More than three decades after his death, United States Army Master Sergeant Roddie Edmonds received a posthumous award for his working saving 200 Jewish soldiers from deportation to a Nazi slave labor camp, reported the Times of Israel.

Edmonds and almost 1,300 other American GIs were captured at the Battle of Bulge, in the waning days of World War II, and then marched to a prisoner-of-war camp. As the highest ranking officer among the prisoners, Edmonds was responsible for all the men who were being held. His moment of truth came soon after their arrival at the prison camp, when Nazi authorities ordered Jewish soldiers to appear outside their barracks one morning, in order to transfer them to a slave labor camp, where most of them were bound to die. Jewish soldiers could often be identified from their dogtags, which contained the letter “H” for Hebrew and by the prayerbooks that some of them carried with them.

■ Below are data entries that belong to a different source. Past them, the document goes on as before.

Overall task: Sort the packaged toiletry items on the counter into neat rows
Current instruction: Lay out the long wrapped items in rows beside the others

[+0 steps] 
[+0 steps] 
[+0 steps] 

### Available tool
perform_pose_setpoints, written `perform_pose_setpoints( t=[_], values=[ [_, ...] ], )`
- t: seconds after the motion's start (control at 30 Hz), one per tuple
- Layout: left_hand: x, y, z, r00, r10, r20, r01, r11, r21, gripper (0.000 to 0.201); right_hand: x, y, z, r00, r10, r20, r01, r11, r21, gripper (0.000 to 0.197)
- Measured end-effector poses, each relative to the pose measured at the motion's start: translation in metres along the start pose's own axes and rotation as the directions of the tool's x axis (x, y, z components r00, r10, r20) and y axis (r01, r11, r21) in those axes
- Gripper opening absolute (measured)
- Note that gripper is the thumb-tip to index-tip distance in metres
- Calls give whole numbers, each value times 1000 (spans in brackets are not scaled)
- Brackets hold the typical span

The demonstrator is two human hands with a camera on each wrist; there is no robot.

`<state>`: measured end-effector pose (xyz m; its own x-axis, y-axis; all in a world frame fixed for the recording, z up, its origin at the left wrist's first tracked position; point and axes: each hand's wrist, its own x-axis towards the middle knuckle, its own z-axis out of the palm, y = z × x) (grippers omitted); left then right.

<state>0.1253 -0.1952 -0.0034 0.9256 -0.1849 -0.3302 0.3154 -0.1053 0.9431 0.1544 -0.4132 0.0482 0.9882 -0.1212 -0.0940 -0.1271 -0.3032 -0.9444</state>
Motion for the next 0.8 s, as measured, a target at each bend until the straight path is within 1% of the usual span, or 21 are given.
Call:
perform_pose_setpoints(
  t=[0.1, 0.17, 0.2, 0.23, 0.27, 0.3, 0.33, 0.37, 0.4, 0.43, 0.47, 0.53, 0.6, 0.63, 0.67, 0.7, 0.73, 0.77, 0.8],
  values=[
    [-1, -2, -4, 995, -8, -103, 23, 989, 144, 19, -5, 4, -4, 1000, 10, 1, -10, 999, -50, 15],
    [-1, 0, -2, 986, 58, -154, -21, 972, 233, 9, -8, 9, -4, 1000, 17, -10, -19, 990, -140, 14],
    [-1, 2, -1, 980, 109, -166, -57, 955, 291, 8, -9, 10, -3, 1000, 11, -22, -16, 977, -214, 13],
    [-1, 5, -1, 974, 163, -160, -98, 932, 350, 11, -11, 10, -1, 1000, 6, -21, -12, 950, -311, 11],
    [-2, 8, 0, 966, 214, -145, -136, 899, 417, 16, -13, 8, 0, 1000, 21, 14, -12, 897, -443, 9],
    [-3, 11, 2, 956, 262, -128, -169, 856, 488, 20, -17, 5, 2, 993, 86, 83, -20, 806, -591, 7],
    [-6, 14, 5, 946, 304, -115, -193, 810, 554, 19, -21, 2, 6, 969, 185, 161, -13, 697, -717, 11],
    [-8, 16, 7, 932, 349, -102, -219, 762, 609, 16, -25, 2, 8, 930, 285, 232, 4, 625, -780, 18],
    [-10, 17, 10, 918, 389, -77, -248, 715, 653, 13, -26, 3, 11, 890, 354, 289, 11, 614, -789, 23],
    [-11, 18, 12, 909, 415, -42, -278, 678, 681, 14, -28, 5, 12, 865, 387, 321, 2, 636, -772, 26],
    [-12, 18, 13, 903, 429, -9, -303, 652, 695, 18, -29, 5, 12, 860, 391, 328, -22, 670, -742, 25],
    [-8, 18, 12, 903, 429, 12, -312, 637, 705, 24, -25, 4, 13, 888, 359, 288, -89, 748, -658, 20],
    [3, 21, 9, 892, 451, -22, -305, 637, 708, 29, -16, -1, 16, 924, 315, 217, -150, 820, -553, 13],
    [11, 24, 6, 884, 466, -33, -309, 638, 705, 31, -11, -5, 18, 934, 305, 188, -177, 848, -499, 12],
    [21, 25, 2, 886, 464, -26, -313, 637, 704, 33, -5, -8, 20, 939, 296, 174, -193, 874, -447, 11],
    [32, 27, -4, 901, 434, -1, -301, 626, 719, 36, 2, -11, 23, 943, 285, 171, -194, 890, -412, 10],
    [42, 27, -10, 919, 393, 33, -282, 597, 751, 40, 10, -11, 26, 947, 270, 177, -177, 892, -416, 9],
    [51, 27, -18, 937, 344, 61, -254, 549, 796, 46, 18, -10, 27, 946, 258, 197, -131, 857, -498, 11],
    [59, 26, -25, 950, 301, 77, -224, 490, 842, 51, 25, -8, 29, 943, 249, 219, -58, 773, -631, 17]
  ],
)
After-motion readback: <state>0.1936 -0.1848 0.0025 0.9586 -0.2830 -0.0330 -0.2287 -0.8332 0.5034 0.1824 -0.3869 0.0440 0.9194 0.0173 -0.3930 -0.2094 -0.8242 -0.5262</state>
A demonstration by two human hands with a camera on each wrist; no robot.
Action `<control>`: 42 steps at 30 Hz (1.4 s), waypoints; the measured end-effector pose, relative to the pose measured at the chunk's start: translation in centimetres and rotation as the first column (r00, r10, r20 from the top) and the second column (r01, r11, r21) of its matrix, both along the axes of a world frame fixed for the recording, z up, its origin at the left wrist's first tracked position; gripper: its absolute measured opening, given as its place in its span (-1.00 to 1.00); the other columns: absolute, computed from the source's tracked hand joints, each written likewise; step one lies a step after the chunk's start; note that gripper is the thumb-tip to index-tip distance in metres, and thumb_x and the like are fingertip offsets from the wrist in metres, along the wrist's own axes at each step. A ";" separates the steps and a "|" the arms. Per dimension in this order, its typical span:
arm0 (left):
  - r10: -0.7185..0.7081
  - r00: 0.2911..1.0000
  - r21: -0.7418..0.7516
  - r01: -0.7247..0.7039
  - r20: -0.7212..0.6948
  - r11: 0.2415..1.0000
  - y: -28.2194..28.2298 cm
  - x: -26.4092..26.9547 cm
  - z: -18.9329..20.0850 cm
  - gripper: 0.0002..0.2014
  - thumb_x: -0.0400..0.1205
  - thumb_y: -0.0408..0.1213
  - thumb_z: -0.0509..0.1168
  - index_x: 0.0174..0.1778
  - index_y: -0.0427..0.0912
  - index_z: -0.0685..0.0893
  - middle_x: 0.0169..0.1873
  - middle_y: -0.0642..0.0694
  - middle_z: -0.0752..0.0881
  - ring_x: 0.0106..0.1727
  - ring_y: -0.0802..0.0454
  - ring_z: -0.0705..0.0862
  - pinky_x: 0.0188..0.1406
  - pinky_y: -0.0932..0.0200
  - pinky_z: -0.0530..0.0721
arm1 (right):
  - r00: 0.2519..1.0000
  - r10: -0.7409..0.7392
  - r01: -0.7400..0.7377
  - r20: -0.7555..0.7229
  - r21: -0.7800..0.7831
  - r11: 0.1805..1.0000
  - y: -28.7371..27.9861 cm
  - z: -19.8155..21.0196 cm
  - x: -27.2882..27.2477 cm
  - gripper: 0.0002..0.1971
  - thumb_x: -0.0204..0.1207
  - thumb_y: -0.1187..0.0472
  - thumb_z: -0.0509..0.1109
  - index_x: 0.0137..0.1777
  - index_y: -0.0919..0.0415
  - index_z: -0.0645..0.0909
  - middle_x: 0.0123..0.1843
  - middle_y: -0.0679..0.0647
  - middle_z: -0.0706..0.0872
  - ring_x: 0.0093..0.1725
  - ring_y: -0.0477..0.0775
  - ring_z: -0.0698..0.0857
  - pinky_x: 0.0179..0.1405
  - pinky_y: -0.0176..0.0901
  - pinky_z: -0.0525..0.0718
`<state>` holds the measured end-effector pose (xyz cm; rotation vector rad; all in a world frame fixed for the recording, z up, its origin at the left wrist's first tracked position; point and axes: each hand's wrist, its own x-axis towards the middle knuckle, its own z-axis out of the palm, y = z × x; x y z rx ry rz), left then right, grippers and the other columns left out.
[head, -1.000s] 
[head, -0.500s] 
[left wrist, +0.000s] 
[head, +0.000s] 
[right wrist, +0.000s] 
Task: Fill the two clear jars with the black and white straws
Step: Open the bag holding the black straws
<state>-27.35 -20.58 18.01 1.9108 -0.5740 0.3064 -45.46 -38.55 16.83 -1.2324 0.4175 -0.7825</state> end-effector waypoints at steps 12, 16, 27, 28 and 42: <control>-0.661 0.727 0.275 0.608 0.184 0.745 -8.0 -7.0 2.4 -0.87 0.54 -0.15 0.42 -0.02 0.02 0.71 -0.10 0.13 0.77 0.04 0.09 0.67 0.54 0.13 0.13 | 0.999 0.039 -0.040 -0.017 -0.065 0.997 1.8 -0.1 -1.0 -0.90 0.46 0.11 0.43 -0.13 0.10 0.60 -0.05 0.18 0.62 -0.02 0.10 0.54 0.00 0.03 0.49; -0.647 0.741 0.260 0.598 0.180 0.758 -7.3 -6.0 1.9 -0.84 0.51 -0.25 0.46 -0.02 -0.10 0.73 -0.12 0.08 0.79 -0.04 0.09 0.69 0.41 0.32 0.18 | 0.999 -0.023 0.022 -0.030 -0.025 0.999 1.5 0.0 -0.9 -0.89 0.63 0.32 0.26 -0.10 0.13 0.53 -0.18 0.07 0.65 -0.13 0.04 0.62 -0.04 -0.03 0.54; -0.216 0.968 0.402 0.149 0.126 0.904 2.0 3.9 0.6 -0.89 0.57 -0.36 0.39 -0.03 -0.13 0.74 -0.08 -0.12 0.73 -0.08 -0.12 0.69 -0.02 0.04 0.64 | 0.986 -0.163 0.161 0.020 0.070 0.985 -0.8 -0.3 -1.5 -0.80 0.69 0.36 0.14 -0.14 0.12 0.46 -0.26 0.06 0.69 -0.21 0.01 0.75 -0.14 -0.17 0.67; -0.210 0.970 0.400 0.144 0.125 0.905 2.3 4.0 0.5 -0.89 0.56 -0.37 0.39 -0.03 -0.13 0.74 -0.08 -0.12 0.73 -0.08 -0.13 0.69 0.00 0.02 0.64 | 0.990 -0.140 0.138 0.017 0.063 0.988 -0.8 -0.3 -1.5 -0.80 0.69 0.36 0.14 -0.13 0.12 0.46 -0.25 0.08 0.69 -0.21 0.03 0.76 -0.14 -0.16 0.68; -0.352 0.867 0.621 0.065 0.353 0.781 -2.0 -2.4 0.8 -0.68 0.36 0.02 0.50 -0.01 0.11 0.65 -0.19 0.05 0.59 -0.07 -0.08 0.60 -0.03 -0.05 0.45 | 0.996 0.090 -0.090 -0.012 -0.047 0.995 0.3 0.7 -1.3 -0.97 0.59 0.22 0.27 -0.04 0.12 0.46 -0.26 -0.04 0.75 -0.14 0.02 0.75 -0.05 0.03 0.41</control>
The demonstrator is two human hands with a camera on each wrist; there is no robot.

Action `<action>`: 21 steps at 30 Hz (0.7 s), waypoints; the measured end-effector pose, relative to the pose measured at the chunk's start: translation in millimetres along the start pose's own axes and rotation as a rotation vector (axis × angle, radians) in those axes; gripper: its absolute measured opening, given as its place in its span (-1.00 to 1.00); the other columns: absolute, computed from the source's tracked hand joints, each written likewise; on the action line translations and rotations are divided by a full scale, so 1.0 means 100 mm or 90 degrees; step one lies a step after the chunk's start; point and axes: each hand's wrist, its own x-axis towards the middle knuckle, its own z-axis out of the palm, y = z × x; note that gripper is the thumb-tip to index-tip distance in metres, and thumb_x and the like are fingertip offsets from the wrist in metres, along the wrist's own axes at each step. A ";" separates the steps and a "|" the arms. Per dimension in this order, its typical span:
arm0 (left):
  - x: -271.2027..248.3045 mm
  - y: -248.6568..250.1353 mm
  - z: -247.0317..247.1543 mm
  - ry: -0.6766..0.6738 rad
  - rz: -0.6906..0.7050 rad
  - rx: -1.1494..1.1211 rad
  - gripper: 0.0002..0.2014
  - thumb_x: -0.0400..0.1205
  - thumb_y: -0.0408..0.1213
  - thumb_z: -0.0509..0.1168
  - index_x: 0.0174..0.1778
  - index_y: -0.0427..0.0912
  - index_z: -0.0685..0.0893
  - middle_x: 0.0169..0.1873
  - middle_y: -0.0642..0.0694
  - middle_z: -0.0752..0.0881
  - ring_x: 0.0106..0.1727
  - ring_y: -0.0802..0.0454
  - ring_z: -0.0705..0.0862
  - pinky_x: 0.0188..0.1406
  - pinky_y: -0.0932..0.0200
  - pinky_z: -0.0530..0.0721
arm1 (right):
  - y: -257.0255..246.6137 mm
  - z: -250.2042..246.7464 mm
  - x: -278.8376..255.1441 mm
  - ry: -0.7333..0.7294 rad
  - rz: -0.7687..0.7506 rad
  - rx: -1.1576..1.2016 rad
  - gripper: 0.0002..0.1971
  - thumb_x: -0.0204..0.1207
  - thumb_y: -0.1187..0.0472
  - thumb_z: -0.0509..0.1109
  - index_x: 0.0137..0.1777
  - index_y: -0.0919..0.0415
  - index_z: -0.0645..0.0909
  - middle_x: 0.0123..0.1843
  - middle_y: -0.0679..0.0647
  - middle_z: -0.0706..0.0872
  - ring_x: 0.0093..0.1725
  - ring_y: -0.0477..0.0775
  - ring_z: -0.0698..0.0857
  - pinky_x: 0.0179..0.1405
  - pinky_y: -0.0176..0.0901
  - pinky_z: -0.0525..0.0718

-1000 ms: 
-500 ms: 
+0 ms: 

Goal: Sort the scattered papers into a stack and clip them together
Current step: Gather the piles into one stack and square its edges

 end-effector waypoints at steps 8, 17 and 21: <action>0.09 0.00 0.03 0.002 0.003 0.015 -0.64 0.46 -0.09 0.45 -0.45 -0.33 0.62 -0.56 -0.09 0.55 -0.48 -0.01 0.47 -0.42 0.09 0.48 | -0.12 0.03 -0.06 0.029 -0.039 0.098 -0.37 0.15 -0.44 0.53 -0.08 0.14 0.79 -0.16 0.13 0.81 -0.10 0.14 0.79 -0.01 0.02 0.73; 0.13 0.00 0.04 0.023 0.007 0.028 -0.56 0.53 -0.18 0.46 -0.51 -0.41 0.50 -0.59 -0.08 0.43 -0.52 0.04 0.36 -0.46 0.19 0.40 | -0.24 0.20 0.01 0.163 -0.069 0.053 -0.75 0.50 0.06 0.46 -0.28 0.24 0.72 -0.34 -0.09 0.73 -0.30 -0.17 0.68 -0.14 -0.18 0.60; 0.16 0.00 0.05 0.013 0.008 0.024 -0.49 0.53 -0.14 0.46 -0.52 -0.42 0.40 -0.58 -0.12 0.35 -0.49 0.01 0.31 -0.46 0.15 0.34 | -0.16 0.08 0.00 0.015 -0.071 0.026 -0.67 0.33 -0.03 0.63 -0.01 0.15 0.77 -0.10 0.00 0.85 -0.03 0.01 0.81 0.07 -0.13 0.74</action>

Edmonds decided to resist the order, and commanded all the soldiers under his control to show up in front of the barracks as well, telling the Nazi authorities that all the soldiers were Jewish. Thanks to his action, the Jewish soldiers survived the war, and some of them showed up at the awards ceremony Monday night at New York Public Library, where Edmonds’ family accepted the Jewish Foundation for the Righteous’ “Yehi Or” (Let There Be Light) Award.

Edmonds’ son Chris, himself a pastor, told the Times of Israel that his father had been motivated by his religious beliefs and moral conscience. “He was a man of faith. He never bragge0d on anything but God. Well, maybe his sons sometimes,” he said.